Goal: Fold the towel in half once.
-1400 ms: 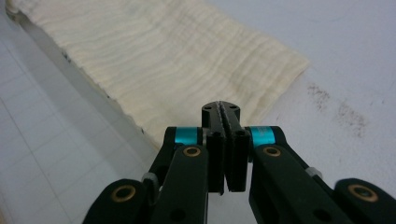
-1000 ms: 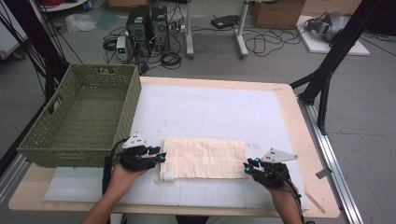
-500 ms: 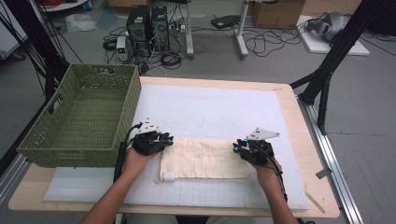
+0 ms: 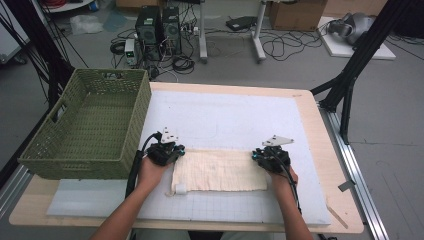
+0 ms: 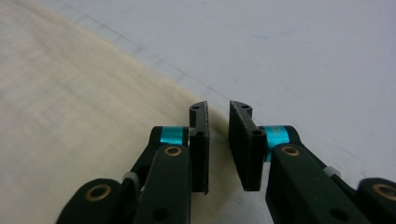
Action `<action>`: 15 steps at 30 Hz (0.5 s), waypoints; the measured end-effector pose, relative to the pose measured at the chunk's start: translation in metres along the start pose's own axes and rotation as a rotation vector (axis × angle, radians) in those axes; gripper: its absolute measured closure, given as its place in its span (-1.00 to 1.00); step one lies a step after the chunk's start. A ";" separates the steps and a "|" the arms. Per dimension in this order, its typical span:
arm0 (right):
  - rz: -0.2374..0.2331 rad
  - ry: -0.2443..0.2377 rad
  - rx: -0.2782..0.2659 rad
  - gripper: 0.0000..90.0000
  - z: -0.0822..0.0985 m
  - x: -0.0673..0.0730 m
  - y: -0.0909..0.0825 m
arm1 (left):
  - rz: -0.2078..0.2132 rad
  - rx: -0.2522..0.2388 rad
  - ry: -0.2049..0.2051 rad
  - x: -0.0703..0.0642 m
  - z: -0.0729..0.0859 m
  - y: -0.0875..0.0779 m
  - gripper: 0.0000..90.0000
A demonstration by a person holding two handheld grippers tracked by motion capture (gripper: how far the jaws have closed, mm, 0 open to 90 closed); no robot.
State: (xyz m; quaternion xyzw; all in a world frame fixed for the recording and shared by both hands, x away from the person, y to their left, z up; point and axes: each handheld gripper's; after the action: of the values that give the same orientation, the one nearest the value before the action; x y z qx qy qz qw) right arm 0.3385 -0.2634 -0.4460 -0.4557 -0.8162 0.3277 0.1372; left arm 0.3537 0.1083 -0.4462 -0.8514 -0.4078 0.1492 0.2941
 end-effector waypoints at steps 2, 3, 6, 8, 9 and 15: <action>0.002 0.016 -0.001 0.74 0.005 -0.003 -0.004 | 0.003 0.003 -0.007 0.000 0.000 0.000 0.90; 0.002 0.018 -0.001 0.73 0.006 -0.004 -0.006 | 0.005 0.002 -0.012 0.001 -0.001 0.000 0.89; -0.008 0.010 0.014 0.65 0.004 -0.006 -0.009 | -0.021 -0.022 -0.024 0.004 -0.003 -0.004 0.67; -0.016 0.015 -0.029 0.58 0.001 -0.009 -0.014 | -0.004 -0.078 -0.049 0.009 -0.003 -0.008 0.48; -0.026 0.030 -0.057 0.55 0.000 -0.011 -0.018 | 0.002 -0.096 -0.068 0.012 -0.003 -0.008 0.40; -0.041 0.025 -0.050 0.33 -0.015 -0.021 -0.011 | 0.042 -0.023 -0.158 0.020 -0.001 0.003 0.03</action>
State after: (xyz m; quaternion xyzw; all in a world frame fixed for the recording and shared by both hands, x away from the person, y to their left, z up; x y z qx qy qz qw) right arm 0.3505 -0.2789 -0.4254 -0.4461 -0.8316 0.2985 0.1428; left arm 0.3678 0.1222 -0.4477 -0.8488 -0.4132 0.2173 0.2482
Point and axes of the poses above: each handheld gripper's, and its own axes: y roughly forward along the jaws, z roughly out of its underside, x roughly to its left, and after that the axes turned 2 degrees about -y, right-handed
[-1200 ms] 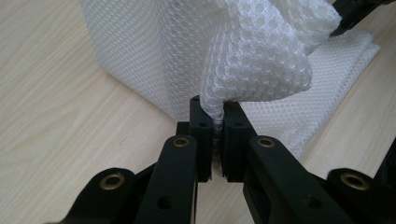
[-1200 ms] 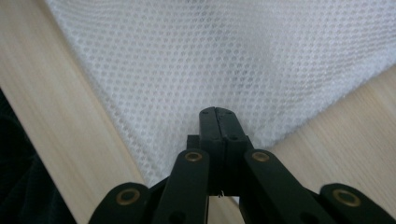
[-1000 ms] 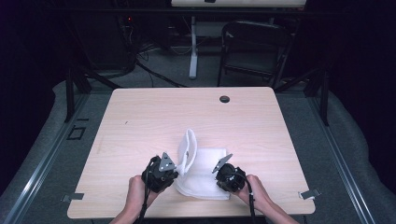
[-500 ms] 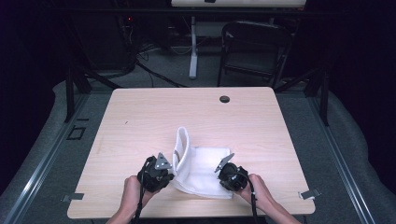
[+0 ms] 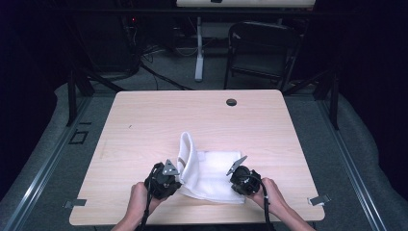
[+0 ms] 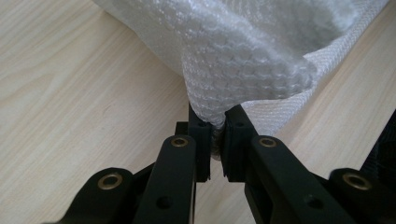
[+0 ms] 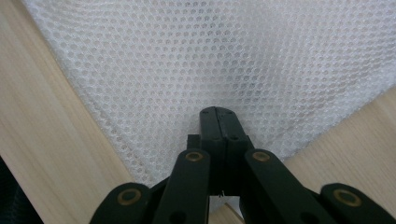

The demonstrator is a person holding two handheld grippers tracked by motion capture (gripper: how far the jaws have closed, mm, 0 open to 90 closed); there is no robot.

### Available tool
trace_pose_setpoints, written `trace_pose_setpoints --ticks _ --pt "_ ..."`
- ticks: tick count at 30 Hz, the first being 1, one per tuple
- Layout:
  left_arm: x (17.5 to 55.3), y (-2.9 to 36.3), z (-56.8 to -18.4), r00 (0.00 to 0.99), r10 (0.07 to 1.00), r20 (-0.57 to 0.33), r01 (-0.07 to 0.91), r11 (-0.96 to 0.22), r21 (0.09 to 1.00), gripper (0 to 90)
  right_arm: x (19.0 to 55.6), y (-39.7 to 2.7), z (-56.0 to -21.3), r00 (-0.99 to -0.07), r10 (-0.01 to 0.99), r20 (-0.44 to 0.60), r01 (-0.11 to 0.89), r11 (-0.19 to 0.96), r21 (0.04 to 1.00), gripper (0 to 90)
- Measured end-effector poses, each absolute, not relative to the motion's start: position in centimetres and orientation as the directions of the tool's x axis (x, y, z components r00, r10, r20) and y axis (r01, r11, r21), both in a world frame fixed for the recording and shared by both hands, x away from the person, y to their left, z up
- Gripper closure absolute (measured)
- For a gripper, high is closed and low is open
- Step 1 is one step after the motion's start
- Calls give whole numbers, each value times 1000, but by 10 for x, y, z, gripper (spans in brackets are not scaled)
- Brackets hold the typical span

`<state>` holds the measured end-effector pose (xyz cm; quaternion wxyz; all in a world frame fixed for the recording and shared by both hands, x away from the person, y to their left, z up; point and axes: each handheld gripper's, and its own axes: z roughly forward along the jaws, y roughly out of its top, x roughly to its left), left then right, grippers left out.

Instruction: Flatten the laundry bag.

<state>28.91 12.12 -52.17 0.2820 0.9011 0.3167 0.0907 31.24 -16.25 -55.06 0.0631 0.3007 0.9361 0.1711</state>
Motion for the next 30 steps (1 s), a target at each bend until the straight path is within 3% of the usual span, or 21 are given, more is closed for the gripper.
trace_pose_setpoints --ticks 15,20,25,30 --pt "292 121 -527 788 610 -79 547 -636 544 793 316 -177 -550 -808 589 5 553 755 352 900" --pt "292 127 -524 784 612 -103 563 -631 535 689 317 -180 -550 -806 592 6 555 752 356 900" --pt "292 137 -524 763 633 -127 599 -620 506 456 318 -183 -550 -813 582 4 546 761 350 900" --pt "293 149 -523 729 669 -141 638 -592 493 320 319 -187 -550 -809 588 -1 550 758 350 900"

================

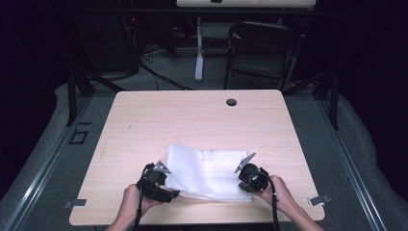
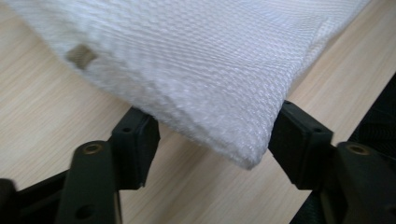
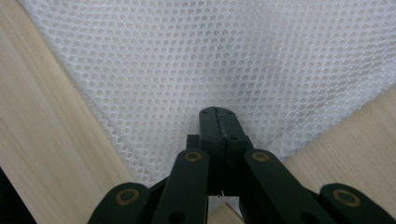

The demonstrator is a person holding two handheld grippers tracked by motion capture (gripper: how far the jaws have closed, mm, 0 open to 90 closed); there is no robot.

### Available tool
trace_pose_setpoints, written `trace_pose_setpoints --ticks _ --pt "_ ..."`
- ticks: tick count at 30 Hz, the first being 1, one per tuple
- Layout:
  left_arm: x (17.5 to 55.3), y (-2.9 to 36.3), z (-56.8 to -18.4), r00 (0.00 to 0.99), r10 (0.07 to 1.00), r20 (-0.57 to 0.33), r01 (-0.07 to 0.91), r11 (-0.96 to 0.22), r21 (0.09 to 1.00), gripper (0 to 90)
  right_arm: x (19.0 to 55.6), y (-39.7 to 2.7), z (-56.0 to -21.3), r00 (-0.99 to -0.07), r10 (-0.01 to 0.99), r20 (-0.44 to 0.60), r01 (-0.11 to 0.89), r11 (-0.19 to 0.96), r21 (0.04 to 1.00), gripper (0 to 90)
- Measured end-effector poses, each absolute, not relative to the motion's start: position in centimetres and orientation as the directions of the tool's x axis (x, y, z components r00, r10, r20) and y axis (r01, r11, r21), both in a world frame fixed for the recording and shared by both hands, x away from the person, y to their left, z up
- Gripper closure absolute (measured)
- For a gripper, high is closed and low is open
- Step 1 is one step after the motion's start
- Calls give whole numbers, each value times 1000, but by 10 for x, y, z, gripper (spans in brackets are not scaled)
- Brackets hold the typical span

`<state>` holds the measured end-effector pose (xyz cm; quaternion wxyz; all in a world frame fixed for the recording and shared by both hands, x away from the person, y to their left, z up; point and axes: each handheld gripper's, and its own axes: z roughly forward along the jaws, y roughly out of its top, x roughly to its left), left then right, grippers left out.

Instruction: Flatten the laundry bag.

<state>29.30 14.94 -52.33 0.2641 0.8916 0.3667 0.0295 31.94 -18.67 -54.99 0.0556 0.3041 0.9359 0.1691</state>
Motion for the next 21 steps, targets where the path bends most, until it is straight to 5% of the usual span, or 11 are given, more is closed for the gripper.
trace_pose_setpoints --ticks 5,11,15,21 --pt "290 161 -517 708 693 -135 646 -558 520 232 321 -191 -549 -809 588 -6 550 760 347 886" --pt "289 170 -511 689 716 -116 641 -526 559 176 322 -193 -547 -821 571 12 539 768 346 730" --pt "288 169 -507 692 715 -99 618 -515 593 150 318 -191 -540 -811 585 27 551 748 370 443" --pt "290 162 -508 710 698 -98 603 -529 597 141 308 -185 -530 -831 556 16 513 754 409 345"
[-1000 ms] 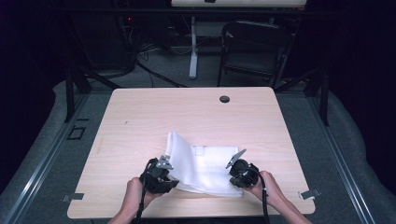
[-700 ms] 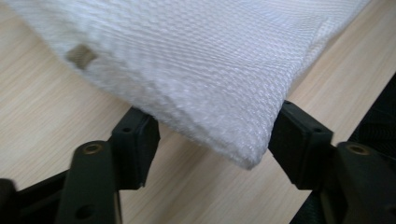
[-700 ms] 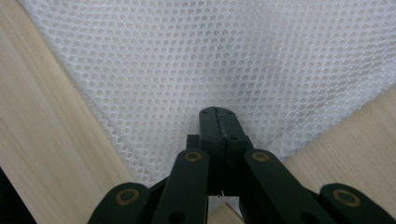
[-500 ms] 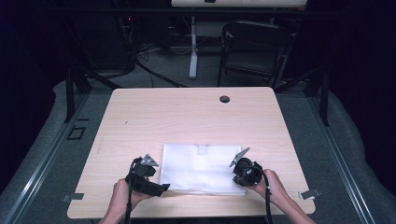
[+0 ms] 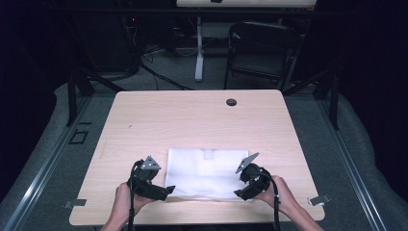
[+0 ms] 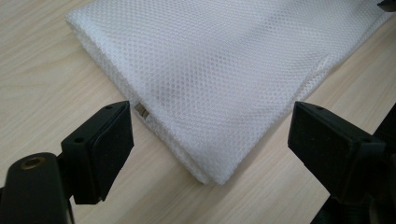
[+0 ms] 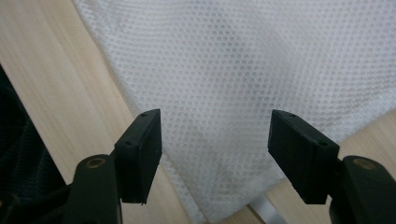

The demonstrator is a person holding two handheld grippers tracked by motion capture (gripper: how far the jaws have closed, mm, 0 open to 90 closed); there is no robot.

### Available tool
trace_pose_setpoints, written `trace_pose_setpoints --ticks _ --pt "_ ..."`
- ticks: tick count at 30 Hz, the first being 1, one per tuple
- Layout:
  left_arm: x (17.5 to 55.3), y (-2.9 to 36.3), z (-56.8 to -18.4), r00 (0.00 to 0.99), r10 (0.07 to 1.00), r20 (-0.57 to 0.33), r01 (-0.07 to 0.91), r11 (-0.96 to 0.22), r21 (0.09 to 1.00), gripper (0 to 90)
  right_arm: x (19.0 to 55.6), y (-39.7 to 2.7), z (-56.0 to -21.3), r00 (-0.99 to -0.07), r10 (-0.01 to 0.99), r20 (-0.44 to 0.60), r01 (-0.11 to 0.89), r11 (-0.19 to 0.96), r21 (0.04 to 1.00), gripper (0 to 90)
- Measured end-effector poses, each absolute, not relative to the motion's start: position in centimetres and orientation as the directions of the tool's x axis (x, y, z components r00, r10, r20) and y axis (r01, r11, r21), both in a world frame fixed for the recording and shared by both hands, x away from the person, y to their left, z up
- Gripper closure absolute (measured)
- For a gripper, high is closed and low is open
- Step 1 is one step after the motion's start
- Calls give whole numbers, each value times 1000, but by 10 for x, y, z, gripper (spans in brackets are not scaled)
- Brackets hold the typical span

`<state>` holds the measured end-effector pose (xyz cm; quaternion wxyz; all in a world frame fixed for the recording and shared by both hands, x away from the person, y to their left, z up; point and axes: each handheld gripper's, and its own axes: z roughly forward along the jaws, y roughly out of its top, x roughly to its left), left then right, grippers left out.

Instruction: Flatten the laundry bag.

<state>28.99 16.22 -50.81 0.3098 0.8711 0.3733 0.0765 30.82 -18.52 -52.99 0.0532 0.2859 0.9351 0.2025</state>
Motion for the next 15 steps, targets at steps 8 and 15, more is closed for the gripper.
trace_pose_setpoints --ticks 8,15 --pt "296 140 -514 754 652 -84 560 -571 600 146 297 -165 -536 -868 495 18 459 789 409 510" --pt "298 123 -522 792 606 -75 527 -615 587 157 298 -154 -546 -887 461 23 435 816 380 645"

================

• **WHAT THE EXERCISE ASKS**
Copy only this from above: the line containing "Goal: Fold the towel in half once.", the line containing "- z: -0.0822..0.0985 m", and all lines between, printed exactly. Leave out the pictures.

• **RESULT**
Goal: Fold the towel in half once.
-1400 ms: 
-1000 ms: 
-500 ms: 
+0 ms: 
+0 ms: 
Action `<action>`: 15 steps at 30 Hz (0.5 s), waypoints; the measured end-effector pose, relative to the pose measured at the chunk's start: translation in metres along the start pose's own axes and rotation as a rotation vector (axis × angle, radians) in those axes; gripper: its absolute measured closure, given as its place in its span (-1.00 to 1.00); step one lies a step after the chunk's start. A ";" separates the steps and a "|" the arms. Per dimension in this order, its typical span:
arm0 (right):
  - rz: -0.2374..0.2331 rad
  - ry: -0.2443..0.2377 rad
  - rx: -0.2782..0.2659 rad
  - gripper: 0.0000..90.0000
  - z: -0.0822..0.0985 m

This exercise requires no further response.